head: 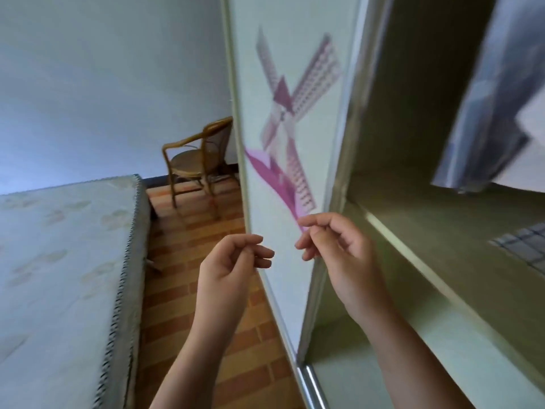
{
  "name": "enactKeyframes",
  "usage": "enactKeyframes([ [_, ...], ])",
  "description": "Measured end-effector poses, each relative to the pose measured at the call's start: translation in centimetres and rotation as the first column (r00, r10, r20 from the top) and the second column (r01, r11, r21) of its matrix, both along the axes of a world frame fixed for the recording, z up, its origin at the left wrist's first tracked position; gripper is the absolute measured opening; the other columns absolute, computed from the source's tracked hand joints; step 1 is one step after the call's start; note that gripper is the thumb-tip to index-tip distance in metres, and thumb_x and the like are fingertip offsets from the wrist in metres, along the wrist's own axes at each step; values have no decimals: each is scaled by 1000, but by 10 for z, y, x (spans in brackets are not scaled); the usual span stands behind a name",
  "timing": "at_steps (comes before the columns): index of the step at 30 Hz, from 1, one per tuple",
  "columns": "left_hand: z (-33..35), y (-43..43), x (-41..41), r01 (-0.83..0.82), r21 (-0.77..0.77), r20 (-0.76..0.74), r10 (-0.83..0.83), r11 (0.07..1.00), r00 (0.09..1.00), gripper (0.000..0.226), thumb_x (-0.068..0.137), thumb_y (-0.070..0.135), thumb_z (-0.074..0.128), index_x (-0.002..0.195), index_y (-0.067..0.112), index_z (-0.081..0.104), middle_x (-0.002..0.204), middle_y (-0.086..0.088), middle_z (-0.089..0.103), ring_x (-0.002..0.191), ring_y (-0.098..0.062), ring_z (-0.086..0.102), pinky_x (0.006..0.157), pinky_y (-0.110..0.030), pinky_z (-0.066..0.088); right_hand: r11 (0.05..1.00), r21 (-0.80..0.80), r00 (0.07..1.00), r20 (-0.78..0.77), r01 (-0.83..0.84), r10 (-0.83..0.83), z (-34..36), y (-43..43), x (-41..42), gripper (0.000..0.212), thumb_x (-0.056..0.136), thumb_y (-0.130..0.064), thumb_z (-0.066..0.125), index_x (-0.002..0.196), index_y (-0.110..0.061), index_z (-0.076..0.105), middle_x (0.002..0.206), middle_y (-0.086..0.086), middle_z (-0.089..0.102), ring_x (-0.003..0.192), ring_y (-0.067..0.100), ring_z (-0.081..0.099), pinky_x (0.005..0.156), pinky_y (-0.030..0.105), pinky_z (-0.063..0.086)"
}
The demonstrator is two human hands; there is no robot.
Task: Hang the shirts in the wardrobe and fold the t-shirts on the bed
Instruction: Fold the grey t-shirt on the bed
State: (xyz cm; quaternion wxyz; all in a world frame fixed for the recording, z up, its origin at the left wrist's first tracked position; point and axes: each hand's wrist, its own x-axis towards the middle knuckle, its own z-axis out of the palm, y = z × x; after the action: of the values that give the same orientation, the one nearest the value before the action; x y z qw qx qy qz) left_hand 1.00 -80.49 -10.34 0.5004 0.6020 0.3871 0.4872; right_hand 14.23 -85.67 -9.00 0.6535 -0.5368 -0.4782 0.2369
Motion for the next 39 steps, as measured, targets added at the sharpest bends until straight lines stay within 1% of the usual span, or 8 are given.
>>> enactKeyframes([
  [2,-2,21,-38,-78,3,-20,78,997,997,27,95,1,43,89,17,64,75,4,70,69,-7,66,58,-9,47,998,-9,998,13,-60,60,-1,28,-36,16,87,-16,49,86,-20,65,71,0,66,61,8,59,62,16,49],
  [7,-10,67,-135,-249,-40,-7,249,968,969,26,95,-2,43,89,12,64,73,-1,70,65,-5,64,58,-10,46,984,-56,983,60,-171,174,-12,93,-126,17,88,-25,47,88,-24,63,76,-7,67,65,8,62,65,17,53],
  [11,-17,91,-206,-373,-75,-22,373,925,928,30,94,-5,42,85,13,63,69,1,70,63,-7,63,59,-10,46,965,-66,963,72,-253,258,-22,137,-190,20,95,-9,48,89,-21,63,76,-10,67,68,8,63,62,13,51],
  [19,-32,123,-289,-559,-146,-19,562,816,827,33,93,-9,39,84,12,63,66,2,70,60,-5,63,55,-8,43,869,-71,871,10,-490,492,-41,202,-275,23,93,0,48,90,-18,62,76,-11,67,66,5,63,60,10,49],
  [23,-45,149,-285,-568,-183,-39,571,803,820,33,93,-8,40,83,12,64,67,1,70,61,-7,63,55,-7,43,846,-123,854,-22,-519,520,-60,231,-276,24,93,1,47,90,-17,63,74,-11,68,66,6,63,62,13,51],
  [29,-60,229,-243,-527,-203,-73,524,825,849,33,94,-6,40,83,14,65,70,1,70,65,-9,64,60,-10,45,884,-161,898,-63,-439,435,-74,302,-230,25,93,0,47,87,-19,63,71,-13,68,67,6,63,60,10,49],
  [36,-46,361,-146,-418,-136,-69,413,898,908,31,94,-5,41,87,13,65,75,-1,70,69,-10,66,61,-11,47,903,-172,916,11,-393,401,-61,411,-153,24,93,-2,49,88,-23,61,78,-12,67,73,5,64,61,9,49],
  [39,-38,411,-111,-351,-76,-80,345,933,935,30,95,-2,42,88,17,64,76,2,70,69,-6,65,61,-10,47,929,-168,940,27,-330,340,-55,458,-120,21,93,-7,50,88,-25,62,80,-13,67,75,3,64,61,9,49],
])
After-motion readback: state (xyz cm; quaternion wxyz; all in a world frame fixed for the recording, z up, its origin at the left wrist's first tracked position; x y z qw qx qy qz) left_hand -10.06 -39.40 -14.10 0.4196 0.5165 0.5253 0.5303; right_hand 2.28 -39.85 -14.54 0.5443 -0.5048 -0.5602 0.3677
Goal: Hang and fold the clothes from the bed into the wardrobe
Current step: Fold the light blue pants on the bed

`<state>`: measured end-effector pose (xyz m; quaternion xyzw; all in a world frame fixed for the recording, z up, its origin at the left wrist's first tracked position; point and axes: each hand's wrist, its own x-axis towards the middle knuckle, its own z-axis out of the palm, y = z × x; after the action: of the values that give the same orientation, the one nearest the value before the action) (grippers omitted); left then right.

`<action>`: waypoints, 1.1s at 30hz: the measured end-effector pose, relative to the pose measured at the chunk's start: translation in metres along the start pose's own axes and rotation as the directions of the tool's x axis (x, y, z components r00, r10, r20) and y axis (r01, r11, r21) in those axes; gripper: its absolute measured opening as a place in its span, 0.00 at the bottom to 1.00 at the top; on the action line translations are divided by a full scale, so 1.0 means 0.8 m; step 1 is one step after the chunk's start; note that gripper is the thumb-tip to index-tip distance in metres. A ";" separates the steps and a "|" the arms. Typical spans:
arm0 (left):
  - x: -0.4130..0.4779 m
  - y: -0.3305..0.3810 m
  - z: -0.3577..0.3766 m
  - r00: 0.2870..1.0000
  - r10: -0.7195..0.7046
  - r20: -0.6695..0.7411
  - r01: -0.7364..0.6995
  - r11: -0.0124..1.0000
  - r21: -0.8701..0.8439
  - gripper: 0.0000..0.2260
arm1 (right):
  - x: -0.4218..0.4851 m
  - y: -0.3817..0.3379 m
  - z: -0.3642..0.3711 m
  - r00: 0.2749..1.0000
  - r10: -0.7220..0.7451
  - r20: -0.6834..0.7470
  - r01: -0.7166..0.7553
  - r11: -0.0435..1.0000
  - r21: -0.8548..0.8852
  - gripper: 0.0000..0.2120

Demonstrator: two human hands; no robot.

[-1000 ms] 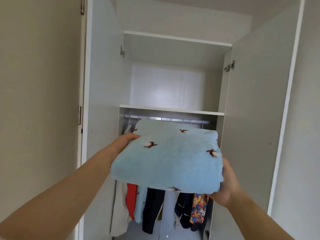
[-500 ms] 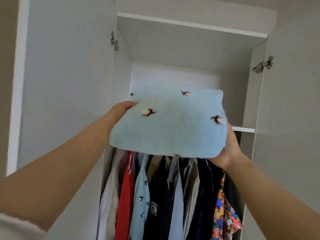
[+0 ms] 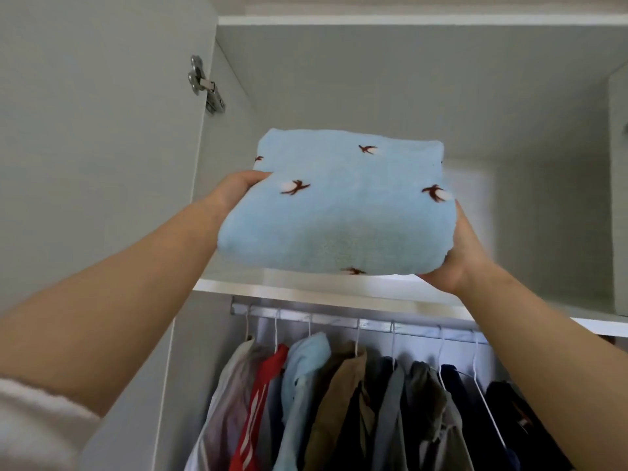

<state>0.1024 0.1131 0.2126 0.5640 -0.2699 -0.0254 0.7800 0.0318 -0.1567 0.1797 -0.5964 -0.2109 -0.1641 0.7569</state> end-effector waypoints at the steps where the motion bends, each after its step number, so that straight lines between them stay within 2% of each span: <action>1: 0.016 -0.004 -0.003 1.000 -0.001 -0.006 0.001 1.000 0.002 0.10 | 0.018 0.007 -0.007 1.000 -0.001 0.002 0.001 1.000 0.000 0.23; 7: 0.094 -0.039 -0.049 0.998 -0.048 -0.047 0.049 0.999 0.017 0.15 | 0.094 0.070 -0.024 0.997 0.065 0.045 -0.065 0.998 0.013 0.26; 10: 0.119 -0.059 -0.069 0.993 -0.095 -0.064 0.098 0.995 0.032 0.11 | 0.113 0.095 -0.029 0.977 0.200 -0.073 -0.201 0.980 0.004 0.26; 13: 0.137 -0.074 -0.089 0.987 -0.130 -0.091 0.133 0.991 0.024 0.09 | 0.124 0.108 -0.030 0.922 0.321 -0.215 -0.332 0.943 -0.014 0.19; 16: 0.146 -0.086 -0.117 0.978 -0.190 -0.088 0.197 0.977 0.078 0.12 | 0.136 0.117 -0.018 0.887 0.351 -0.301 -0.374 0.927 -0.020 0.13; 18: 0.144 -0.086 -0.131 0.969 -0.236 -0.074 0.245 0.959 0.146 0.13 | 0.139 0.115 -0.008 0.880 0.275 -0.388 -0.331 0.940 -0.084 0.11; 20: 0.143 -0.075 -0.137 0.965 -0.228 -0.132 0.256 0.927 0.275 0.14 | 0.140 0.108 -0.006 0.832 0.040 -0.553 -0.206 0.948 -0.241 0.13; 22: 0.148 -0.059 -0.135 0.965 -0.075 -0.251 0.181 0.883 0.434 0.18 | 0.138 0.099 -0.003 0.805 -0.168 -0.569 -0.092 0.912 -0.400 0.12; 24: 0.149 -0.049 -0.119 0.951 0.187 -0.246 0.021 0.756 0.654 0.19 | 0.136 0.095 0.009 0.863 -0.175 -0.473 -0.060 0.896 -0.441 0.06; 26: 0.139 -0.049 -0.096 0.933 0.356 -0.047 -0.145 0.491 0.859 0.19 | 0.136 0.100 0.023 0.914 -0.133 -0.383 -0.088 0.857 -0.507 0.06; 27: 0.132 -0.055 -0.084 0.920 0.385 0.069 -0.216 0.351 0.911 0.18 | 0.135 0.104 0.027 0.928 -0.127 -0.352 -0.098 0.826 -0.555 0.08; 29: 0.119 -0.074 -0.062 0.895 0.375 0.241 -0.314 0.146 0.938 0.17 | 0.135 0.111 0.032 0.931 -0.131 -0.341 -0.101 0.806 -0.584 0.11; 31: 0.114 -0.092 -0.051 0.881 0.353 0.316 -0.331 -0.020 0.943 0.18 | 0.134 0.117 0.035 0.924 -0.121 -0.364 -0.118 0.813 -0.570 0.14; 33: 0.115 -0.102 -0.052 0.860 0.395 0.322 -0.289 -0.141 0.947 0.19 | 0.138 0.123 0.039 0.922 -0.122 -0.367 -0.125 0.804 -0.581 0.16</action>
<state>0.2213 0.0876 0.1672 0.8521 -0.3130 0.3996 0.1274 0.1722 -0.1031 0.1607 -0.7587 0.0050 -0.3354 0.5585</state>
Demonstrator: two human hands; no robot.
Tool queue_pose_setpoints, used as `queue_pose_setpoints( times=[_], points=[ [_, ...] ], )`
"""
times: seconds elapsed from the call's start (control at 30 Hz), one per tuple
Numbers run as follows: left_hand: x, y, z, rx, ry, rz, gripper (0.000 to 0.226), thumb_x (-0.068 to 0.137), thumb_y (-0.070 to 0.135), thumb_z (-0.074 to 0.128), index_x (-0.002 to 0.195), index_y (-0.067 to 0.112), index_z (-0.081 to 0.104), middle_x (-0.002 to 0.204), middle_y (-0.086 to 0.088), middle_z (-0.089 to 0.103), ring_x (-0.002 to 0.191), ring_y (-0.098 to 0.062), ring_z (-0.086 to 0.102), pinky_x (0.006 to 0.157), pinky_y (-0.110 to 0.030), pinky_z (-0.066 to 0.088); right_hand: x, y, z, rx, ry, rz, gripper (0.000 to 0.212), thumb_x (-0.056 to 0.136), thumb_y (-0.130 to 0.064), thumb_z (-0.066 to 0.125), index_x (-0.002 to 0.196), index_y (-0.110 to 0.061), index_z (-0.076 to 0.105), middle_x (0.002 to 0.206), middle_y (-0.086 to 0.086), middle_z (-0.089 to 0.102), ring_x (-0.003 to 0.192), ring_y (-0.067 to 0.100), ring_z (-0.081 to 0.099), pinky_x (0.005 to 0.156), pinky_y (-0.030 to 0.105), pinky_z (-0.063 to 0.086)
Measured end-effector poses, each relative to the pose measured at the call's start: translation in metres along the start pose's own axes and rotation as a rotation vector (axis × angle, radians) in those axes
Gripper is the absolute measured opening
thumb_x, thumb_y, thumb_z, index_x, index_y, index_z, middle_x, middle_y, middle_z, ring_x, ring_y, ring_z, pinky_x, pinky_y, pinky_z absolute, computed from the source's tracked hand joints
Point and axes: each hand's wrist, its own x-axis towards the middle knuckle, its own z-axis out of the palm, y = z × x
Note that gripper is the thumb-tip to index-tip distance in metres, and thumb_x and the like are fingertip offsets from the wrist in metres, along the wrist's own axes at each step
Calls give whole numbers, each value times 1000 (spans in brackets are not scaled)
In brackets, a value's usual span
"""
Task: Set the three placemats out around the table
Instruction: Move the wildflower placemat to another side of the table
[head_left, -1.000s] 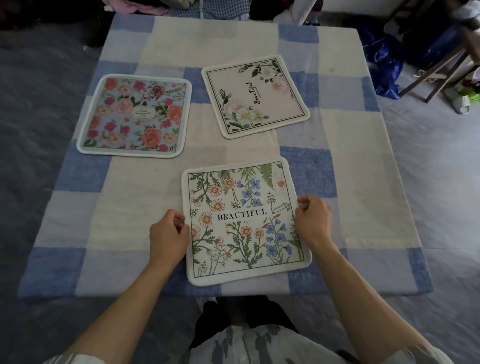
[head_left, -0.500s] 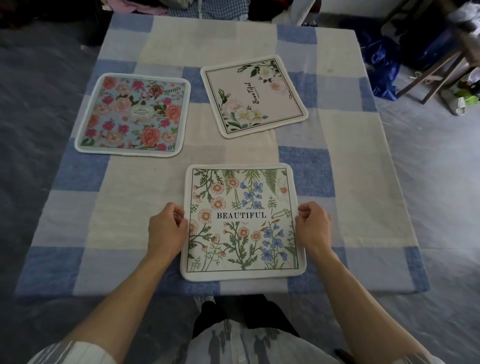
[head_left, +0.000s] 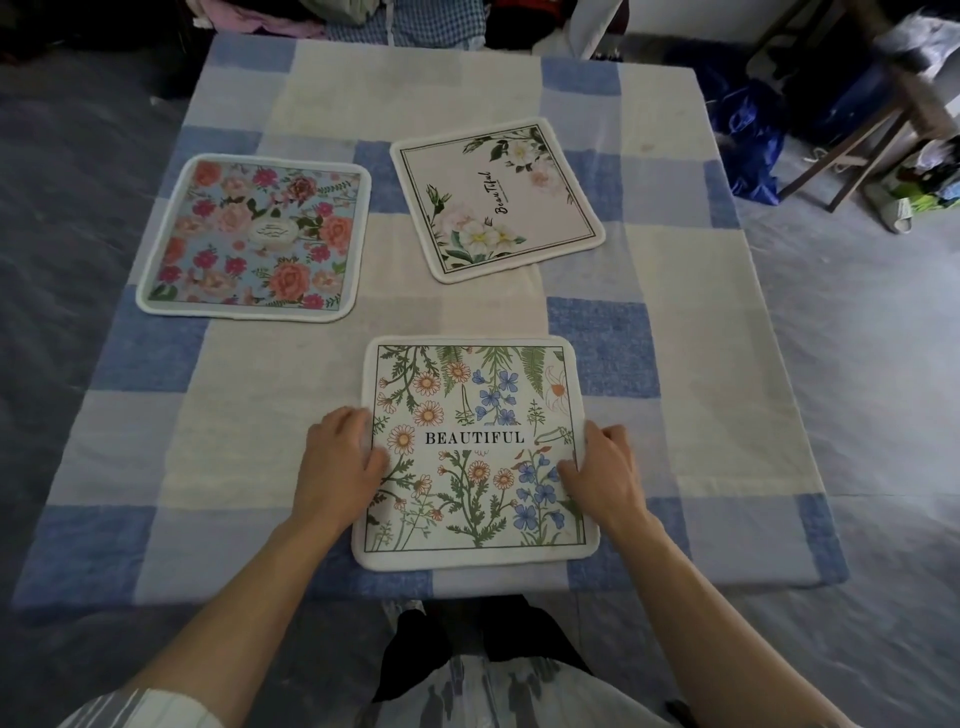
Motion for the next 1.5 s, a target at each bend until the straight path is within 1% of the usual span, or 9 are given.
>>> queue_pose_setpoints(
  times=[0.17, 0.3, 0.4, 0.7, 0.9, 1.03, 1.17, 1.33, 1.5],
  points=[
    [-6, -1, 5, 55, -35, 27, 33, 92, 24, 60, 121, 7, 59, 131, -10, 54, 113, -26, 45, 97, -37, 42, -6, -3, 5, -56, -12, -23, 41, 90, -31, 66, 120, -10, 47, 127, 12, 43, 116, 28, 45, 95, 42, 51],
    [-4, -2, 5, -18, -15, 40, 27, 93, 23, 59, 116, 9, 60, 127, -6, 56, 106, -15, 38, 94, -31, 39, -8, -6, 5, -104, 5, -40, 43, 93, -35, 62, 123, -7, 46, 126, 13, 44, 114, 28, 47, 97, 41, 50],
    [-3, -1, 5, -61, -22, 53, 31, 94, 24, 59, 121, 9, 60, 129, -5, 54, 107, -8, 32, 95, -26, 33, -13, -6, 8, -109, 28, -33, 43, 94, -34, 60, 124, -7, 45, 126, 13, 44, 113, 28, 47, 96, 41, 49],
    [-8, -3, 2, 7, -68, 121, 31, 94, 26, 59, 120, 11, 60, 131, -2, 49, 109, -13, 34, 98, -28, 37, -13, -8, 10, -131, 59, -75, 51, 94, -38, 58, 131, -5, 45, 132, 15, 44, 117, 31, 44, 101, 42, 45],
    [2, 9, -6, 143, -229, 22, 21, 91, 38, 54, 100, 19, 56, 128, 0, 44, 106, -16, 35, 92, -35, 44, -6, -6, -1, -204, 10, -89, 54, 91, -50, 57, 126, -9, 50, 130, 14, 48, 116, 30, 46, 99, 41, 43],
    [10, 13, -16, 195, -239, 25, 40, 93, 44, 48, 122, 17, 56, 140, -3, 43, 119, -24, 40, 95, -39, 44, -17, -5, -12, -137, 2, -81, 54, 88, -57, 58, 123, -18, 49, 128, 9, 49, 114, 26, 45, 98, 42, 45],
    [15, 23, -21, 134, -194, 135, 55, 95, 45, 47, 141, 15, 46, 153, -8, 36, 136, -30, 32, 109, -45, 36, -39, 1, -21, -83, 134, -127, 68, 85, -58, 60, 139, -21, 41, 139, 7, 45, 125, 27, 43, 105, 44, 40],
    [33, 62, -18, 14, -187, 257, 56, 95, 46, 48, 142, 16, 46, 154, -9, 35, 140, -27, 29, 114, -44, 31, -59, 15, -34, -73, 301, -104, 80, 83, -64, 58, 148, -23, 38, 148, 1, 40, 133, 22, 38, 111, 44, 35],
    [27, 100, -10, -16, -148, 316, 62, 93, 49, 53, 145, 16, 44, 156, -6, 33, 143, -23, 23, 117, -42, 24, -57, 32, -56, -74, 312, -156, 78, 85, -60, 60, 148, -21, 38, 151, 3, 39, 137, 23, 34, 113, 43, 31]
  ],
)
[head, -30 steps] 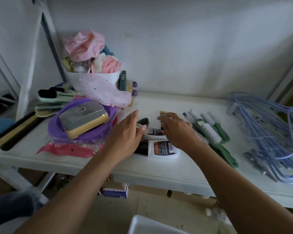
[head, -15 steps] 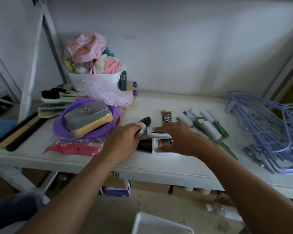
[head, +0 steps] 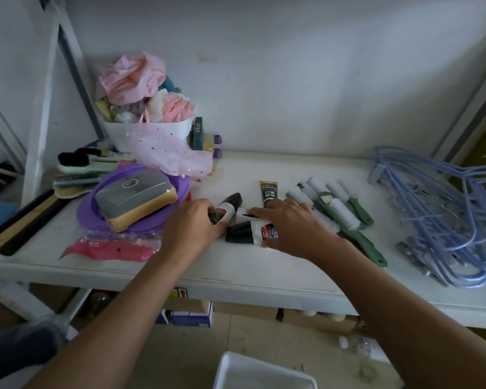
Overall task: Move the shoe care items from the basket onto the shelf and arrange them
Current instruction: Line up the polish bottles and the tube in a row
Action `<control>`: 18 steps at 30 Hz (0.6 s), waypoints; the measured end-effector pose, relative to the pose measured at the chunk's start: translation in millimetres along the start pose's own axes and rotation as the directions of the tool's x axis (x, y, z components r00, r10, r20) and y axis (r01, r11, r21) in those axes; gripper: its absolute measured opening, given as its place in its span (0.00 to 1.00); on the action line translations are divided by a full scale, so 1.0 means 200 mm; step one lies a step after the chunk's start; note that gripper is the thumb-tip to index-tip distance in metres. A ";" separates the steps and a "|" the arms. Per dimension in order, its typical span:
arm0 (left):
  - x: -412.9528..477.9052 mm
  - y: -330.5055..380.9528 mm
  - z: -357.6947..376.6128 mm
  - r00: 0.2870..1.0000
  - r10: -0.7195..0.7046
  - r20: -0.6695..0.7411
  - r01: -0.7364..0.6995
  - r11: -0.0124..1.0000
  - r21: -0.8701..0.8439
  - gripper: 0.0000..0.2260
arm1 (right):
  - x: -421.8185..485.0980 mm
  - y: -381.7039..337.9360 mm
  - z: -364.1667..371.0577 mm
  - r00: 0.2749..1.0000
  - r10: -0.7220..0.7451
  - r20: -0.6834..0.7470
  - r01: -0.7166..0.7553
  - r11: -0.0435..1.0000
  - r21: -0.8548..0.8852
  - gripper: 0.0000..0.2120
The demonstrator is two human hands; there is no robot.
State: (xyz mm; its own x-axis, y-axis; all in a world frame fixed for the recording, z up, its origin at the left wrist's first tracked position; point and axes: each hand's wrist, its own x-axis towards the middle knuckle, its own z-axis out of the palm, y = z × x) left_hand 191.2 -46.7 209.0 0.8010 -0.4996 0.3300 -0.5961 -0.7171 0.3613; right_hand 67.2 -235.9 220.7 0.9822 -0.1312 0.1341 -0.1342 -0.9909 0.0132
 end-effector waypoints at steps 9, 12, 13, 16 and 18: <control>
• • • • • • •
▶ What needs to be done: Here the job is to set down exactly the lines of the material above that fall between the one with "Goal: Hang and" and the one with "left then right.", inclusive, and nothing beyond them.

▶ Written solution:
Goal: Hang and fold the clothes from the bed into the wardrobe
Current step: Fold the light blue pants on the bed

`<state>`: measured end-effector pose (xyz m; quaternion xyzw; all in a world frame fixed for the recording, z up, its origin at the left wrist's first tracked position; point and axes: each hand's wrist, its own x-axis towards the middle knuckle, its own z-axis out of the palm, y = z × x; after the action: of the values that give the same orientation, the one nearest the value before the action) (grippers omitted); left then right.

The response to the exercise is complete.